Seconda presentazione del romanzo "Vittoria" a Roma. Nel giorno in cui Obama ha fatto blindare la Capitale, sono arrivate comunque più di sessanta persone, cui va un ringraziamento particolare. E c'era anche il mio editore Francesco Giubilei, il più giovane d'Italia. Un grazie particolare anche a lui. Siccome non c'è un video, racconto io quello che si è detto, perché merita una riflessione. Giuliano Compagno ha introdotto gli interventi, elogiando "Vittoria" per il racconto fatto con la "necessaria distanza" che fa restare il lettore "agganciato" al libro fino alla fine. Andrea Di Consoli ha a sua volta fatto un intervento molto bello e anche generoso verso "Vittoria". Di Consoli, autore del romanzo "La collera" sul fascista atipico Pasquale Benassia, ha detto che "Vittoria" è un libro doloroso, che con oggettività racconta rituali e situazioni di un'Italia di brava gente che non c'è più. Ha detto che nel romanzo c'è un crescendo: dalla placida tranquillità di una vita domestica persino un po' dolciastra al furore delle pagine finali. "Vittoria trova posto in una scacchiera a lei predestinata, accetta il suo destino, che è stato quello di accarezzare le ferite dei padri...".
Silvia Giralucci ha detto che un romanzo come "Vittoria" era necessario perché il racconto da destra di quegli anni è utile a far cadere i pregiudizi: "Dall'esterno vi vedono ancora come gli stragisti, gli squadristi, non c'è comprensione". Poi ha parlato del suo film-documentario "Sfiorando il muro" dicendo che ha cercato con quello di esplorare il modo in cui la destra ricorda le vittime e ha sottolineato i limiti del rito del Presente: "Le vittime vengono viste come simboli e non come persone". In "Vittoria", ha detto infine, si vede che i ragazzi erano diversi dai reduci, perché erano rivolti al futuro e non al passato.
Stefania Paternò ha detto che i fascisti non erano umiliati ma ridotti all'impotenza, che la lezione che ricava da quegli anni è quella della tolleranza.
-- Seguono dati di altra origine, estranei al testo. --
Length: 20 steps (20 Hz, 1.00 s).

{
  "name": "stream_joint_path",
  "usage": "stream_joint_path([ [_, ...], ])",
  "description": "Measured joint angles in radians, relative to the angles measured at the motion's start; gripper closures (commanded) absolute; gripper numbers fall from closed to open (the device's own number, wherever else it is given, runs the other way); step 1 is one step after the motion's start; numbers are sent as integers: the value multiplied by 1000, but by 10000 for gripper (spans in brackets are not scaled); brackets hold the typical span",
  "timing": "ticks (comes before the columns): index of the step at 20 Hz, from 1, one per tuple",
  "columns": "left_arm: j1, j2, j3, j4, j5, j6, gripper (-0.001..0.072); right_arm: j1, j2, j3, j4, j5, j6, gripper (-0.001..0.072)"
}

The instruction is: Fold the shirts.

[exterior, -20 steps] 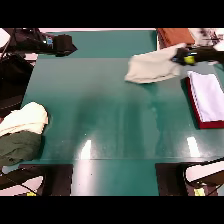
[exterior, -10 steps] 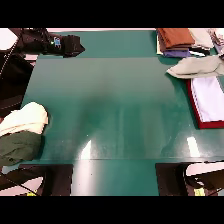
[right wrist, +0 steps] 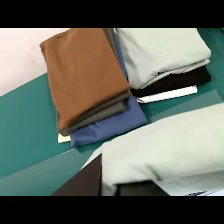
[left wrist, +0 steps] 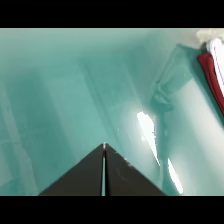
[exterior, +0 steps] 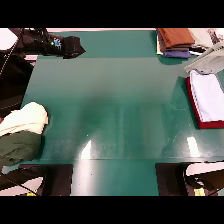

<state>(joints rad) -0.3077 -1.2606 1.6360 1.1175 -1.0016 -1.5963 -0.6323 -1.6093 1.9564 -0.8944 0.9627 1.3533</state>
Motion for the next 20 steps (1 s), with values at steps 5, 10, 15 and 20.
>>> stream_joint_path([
  [5,0,0,0,0,-10,0,682,-1,76,-49,-119,44,0,688],
  [10,0,0,0,0,-12,4,682,-31,243,-246,-280,56,14,688],
  [15,0,0,0,0,-13,12,682,-93,415,-484,-325,74,17,685],
  [20,0,0,0,0,-14,27,681,-147,563,-728,-338,89,18,153],
])
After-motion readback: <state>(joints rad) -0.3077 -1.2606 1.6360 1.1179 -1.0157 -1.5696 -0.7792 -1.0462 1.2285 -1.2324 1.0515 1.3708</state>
Ha parlato di quella guerra civile strisciante come "una farsa portata avanti sulla nostra pelle". "Per questo sono ancora molto arrabbiata - ha aggiunto - perché a un anno da Acca Larenzia si sapeva che ci sarebbe stato un altro morto e il partito non fece nulla per evitarlo. Io dico qui che quel morto fu forse addirittura cercato...".
Ed ecco quello che ho detto io: "Vittoria" è un esperimento, partire dal quotidiano per arrivare a spiegare la tragedia. Un'idea che viene anche dalla lettura di alcune pagine del romanzo di Gian Luca Belardi sugli anni Settanta, pagine in cui racconta che sta comprando con la mamma un paio di scarpe da ginnastica in un negozio e sente gli spari di Acca Larenzia e tutti fuggono, non sanno neanche da che cosa. Dunque il mio libro questo vuole essere: il mostruoso che fa irruzione nel quotidiano. E poi vuole essere un saluto, un omaggio, un congedo da un mondo irripetibile (il voler essere "diversamente italiani" dei missini) e che non c'è più, ma senza ideologizzare, senza recriminare. Ci hanno sfruttato? E' andata così. Noi abbiamo fatto quello che si doveva fare. Poi ho ricordato il commento a "Vittoria" dell'ex repubblichino Franco Grazioli che, dopo averlo letto, mi ha detto: "Serviva un racconto morbido su quegli anni, tu sei riuscita a farlo". Ma che cos'è la morbidezza? Ho chiesto. E lui: "Significa che noi potevamo portare la guerra dentro anche dopo, ma per voi non era necessario". Stessa cosa che mi ha detto Antonio Pennacchi: "Avete proseguito la guerra per i vostri padri, non era giusto". Ma "Vittoria" non deve stabilire se era giusto o sbagliato. E' un libro che fa parlare le cose, che descrive e non giudica. Poi ho ripreso il discorso di Silvia sul Presente, una cosa che mi sta a cuore: inquadrare i ragazzini in quel rito è un modo per isolarli e metter loro dinanzi un nemico che sfugge, che non si può definire con certezza. E' il modo più opportuno di coltivare la memoria, una memoria orgogliosamente separata? Quei morti erano persone prima di essere Caduti. Persone che prima c'erano e poi non ci sono state più. Persone che meritavano di vivere. (a.t.)